■ **REQUIRED WORK**: Show all the lines in the data below that include the word "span".

Items listed in a dataset:
----------

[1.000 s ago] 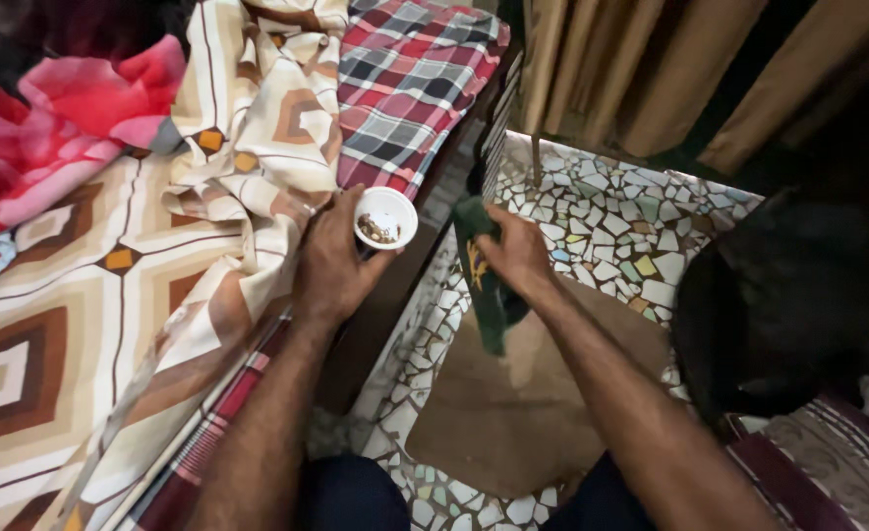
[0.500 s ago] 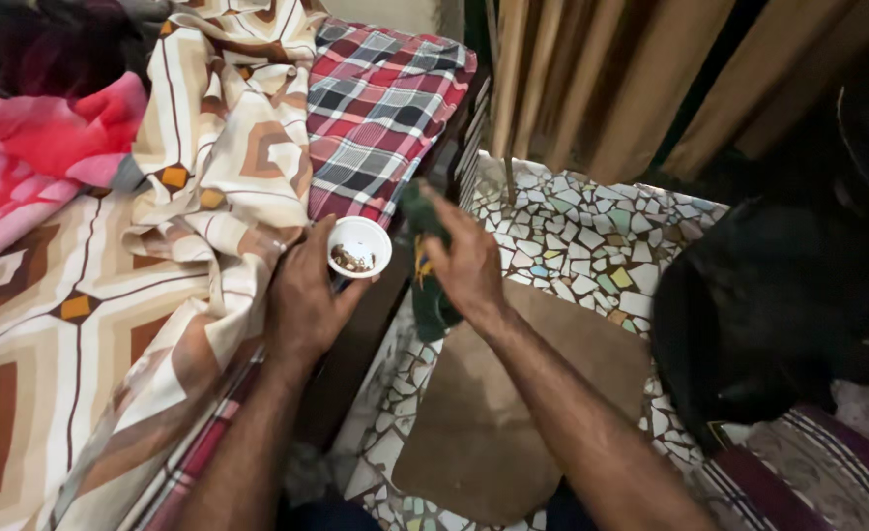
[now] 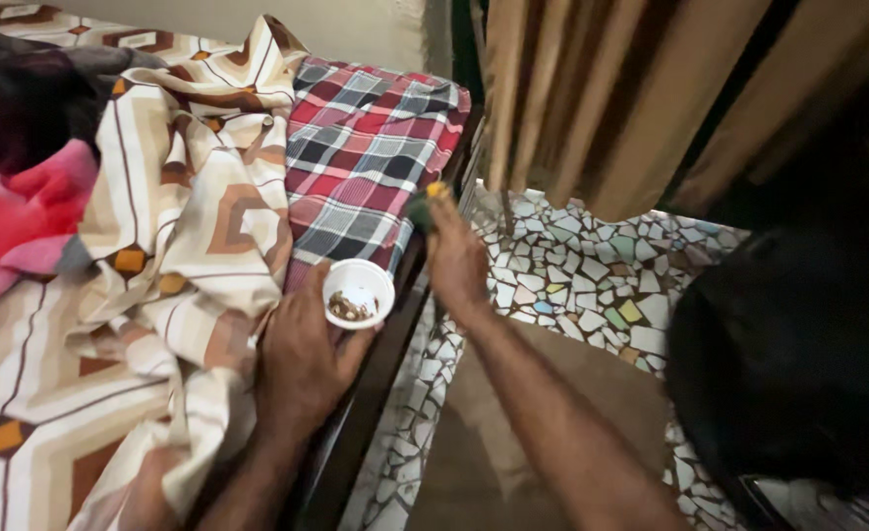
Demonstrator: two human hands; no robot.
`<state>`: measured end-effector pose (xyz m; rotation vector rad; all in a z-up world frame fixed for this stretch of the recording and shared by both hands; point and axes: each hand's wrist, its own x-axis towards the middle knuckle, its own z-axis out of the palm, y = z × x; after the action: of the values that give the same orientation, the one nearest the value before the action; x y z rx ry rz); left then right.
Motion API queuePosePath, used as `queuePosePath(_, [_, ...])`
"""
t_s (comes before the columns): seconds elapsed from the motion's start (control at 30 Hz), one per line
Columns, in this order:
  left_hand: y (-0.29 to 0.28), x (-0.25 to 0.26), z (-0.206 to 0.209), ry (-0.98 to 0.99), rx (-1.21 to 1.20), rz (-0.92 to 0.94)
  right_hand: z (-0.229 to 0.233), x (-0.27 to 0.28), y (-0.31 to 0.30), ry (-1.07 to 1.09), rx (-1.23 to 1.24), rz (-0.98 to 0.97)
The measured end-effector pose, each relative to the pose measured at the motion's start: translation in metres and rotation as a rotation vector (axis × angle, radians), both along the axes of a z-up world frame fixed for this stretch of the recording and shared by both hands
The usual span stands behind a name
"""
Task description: The person sits on the floor and uses a green cloth to wipe the inside of a small white cup containing food residue. The person repeatedly scrubs the interior surface and then places the cup on a nearby table.
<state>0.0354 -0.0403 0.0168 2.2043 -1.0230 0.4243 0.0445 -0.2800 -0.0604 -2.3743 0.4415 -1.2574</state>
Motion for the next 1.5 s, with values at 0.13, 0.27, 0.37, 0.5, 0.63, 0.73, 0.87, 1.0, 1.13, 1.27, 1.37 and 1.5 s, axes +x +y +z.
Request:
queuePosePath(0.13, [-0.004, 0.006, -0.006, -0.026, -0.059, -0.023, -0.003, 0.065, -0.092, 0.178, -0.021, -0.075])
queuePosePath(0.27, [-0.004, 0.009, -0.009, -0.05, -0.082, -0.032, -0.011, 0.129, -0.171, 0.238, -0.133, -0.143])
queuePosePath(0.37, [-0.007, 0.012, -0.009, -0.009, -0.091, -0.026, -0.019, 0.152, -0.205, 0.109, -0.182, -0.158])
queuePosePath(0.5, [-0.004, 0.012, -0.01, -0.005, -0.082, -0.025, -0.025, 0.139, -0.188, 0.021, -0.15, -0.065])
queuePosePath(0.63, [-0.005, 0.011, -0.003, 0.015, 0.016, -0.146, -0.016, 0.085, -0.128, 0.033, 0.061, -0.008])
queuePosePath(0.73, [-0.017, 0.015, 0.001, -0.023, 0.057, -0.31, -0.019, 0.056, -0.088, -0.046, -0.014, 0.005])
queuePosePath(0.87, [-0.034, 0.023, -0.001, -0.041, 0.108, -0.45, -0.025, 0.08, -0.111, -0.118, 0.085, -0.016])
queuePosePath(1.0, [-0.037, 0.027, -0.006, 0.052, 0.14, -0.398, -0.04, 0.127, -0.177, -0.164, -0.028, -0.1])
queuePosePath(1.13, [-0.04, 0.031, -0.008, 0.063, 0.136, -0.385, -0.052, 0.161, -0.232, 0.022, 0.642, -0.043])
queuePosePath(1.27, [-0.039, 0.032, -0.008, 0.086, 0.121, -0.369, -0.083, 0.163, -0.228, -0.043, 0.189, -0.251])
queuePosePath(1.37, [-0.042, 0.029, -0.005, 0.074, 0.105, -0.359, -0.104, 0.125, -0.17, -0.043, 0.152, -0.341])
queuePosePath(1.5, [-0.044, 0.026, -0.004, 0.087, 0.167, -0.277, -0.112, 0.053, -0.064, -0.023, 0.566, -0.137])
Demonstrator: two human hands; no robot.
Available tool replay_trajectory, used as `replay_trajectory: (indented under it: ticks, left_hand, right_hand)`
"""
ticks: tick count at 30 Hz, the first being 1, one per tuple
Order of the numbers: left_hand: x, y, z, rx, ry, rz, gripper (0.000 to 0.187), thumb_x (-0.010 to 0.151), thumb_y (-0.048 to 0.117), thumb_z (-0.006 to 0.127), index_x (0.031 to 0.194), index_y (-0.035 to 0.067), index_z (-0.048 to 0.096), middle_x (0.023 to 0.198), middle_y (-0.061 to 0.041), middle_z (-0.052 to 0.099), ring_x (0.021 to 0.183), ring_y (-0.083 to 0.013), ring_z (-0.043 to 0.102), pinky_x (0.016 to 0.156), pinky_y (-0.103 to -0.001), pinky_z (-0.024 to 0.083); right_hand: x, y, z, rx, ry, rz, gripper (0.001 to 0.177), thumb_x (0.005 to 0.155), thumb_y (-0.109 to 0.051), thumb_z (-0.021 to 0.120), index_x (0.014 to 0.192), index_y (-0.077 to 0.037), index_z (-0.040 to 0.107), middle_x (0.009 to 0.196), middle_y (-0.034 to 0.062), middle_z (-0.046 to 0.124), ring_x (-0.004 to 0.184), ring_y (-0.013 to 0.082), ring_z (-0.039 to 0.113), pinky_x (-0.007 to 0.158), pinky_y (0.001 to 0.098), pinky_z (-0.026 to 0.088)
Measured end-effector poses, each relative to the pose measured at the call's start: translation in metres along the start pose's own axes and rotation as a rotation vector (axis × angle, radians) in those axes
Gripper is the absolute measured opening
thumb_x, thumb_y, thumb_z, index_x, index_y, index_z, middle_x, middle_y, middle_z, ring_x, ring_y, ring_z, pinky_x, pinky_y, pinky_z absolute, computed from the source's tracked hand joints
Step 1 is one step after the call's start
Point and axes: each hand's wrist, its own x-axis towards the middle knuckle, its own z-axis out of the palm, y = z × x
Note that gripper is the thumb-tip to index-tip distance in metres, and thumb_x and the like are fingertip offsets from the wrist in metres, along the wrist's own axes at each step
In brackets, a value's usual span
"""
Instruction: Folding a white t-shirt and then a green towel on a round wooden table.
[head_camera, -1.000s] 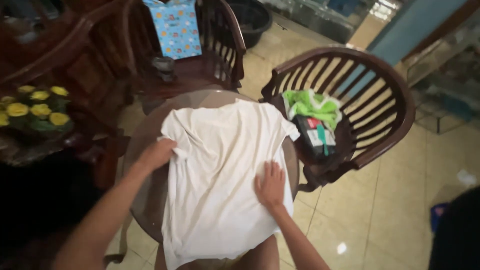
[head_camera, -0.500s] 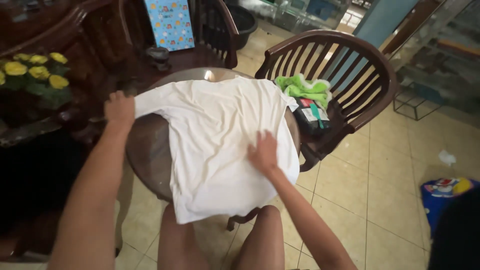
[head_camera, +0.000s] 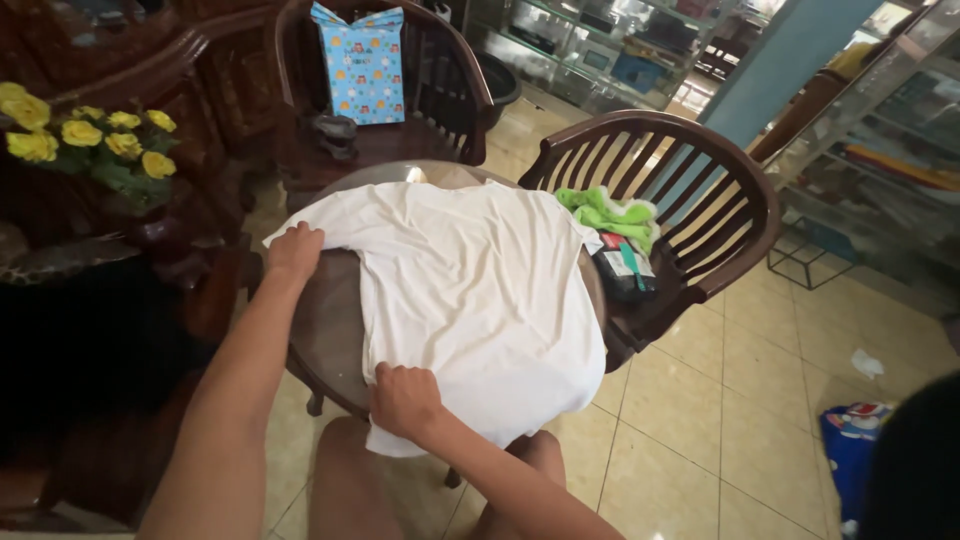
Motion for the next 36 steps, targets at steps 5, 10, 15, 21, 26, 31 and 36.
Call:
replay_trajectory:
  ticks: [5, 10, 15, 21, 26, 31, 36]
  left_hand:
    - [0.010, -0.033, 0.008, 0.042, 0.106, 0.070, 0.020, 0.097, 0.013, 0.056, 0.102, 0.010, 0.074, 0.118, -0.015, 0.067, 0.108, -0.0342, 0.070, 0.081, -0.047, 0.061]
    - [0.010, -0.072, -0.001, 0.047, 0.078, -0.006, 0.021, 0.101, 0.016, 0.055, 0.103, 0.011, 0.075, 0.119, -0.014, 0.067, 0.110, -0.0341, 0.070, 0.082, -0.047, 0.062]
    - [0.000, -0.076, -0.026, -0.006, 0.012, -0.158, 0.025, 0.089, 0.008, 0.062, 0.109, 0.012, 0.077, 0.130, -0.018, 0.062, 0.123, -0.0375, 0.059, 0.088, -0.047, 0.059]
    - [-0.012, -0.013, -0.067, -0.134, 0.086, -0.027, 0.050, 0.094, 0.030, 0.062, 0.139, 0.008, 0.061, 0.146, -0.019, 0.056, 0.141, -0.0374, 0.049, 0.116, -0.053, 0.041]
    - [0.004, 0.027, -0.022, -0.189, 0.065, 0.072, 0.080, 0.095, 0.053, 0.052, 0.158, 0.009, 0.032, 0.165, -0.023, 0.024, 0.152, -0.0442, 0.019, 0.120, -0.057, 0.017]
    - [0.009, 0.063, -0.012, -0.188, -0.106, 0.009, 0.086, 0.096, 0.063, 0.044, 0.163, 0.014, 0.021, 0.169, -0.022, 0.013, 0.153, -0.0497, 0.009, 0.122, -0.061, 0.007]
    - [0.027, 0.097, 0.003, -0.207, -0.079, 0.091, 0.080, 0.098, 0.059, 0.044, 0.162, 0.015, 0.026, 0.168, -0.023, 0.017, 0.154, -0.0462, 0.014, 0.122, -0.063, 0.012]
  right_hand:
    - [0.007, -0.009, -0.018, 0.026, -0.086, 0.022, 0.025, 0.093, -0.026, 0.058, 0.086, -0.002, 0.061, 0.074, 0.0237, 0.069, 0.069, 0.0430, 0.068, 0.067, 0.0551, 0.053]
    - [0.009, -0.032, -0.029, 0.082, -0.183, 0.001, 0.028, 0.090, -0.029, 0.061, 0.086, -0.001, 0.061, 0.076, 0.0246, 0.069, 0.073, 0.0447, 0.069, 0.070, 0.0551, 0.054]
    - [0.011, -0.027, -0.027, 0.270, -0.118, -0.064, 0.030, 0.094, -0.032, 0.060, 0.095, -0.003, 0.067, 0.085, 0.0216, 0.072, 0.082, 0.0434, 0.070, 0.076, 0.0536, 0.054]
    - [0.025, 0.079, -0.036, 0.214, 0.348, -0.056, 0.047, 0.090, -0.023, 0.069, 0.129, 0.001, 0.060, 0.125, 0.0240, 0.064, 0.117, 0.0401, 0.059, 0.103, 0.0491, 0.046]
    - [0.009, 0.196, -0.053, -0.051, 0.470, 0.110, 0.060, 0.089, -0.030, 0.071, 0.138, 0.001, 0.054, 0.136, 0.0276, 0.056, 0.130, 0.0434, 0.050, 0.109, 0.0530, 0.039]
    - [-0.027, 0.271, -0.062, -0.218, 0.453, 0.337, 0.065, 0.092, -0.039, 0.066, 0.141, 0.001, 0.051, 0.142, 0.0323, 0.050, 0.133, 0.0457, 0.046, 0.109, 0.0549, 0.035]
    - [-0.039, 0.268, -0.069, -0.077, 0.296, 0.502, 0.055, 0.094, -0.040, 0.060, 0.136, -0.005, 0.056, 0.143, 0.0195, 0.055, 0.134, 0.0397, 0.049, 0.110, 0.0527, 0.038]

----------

■ **ANSWER BOX**:
The usual span stands behind a name
In brackets, a value's usual span

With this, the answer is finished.